- _WORK INSTRUCTIONS_
Filter the records below and copy every line containing the word "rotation".

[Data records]
● ● ●

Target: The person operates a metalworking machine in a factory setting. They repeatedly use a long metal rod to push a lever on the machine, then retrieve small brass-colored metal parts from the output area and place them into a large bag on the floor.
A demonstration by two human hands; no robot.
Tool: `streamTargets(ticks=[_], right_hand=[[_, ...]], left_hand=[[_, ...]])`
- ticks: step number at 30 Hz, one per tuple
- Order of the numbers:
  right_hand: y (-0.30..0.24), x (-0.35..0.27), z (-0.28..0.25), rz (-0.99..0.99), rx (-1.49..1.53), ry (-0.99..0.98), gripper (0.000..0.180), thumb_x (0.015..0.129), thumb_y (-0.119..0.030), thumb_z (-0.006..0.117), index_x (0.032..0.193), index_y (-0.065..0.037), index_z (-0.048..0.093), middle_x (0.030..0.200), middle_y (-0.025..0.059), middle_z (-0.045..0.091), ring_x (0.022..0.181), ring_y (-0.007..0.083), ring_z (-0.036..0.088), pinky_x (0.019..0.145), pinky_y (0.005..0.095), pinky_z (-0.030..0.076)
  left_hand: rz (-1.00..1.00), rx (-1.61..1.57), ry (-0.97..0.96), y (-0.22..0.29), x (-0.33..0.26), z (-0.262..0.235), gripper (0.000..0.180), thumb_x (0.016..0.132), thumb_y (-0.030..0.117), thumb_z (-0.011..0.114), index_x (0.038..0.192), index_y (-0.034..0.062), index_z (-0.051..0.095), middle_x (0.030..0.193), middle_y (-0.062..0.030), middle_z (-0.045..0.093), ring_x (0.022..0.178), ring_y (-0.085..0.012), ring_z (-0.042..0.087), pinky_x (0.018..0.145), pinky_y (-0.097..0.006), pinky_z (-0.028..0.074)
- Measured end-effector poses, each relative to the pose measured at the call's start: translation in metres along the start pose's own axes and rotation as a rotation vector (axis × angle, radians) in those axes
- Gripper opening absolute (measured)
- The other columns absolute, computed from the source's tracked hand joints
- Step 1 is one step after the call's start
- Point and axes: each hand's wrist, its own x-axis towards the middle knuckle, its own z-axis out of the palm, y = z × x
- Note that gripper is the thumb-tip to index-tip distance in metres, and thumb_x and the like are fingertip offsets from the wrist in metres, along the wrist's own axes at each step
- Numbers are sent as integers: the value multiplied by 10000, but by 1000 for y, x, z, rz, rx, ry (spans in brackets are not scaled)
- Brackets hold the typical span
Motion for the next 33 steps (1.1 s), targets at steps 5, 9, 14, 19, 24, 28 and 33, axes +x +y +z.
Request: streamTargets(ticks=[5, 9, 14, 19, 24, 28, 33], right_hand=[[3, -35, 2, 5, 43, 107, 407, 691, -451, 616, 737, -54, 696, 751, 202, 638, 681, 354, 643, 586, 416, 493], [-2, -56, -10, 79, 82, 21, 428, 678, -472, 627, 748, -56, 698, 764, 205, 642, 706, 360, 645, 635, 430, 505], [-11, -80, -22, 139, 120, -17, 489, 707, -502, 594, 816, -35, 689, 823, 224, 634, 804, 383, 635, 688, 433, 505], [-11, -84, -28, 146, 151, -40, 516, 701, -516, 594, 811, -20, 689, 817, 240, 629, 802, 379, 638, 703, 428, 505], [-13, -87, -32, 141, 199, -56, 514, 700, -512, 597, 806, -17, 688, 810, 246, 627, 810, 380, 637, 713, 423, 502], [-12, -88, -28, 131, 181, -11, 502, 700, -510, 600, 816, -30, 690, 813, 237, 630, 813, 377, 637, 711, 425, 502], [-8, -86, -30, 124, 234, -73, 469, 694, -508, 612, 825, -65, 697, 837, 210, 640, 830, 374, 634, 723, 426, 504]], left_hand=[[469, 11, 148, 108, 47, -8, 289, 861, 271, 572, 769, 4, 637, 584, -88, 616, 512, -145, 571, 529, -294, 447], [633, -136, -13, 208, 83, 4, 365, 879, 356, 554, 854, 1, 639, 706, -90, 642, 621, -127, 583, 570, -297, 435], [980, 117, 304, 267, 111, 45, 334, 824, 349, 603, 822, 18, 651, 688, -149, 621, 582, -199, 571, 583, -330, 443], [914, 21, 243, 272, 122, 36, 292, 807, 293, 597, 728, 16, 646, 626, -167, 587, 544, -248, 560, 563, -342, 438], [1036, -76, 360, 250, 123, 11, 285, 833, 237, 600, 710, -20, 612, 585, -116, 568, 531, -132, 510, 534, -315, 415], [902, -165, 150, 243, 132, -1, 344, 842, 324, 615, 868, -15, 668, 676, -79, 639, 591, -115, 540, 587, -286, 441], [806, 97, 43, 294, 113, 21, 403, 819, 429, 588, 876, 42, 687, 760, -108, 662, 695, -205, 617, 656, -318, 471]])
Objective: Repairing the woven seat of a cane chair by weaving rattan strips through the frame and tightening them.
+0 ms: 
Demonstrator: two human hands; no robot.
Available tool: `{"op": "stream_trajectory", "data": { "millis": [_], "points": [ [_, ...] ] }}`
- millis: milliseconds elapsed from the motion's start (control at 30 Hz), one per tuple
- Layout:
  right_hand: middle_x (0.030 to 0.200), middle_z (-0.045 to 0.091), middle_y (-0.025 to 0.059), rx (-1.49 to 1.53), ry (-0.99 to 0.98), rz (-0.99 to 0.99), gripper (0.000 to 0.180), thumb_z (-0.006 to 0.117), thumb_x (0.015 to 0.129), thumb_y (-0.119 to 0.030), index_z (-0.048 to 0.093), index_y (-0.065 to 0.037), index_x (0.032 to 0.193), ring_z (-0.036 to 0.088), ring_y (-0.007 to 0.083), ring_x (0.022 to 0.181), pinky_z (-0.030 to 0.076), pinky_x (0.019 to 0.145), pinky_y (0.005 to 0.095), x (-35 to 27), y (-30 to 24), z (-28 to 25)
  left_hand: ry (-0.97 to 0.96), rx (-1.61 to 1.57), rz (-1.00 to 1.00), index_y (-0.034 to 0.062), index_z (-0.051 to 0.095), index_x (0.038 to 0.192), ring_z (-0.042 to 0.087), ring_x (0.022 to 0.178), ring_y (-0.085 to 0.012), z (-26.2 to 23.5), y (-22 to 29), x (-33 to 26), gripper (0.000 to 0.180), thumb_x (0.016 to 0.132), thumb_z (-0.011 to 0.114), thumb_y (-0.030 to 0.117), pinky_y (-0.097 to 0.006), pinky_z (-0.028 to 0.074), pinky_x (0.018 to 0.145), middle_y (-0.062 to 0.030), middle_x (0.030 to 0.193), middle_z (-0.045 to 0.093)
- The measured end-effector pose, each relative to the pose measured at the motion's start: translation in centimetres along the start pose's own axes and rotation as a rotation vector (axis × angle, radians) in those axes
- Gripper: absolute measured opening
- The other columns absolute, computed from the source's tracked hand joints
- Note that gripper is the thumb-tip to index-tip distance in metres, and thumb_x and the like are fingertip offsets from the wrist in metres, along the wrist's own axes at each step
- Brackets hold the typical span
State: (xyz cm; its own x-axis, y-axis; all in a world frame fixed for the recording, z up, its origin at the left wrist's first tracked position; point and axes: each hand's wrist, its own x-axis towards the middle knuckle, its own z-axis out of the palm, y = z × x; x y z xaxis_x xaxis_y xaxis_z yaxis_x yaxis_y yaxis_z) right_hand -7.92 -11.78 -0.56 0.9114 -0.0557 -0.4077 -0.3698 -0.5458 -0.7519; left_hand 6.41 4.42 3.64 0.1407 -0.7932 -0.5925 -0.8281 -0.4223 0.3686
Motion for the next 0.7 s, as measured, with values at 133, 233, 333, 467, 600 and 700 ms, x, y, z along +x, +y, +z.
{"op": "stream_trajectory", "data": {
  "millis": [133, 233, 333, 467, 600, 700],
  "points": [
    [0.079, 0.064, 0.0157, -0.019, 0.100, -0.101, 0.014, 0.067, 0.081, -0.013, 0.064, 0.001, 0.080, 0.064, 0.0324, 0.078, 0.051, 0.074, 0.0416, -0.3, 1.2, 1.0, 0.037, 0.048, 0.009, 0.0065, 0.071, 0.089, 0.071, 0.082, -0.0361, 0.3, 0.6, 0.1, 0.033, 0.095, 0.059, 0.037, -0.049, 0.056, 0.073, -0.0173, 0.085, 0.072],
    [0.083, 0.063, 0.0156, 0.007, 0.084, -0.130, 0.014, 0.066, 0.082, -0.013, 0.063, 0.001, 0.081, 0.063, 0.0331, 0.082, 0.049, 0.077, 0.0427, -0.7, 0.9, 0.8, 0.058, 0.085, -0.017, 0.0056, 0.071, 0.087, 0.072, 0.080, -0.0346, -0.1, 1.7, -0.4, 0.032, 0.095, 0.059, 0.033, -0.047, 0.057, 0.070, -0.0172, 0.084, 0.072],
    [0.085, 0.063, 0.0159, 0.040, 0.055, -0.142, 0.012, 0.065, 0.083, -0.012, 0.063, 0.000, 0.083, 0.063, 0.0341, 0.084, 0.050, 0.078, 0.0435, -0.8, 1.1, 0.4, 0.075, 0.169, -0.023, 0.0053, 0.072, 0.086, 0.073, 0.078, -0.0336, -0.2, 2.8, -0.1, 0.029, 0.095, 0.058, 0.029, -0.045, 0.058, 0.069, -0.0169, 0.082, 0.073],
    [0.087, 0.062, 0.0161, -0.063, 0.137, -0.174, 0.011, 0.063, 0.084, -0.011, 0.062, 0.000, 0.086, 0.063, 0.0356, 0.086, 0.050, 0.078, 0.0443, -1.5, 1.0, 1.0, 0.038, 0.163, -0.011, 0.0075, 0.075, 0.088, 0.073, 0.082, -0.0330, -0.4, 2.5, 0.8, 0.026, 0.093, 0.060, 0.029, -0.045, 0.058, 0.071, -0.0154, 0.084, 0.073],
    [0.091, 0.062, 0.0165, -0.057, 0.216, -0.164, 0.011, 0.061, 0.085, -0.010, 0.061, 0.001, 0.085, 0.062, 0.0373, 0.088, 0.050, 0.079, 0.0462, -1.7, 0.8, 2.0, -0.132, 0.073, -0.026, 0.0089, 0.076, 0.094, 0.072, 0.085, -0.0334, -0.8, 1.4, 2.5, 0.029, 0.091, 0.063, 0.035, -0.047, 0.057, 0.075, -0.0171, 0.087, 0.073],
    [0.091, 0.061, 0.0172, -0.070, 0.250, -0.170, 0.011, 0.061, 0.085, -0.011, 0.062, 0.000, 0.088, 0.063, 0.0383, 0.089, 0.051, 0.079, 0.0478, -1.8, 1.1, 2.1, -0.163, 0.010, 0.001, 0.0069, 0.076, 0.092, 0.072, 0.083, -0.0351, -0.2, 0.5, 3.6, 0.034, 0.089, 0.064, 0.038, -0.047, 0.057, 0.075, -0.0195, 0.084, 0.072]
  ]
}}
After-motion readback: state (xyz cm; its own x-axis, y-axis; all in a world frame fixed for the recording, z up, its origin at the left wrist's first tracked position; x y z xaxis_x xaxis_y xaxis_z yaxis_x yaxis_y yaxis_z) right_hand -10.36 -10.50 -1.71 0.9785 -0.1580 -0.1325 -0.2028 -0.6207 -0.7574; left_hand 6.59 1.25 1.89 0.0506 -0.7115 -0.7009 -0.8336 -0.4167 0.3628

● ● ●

- _REPLY TO THE TASK_
- Measured end-effector poses, each relative to the pose measured at the call's start: translation in metres along the start pose's own axes and rotation as a rotation vector (axis × angle, radians) in those axes
- The measured end-effector pose, each relative to the pose measured at the motion's start: translation in centimetres along the start pose's own axes and rotation as a rotation vector (axis × angle, radians) in those axes

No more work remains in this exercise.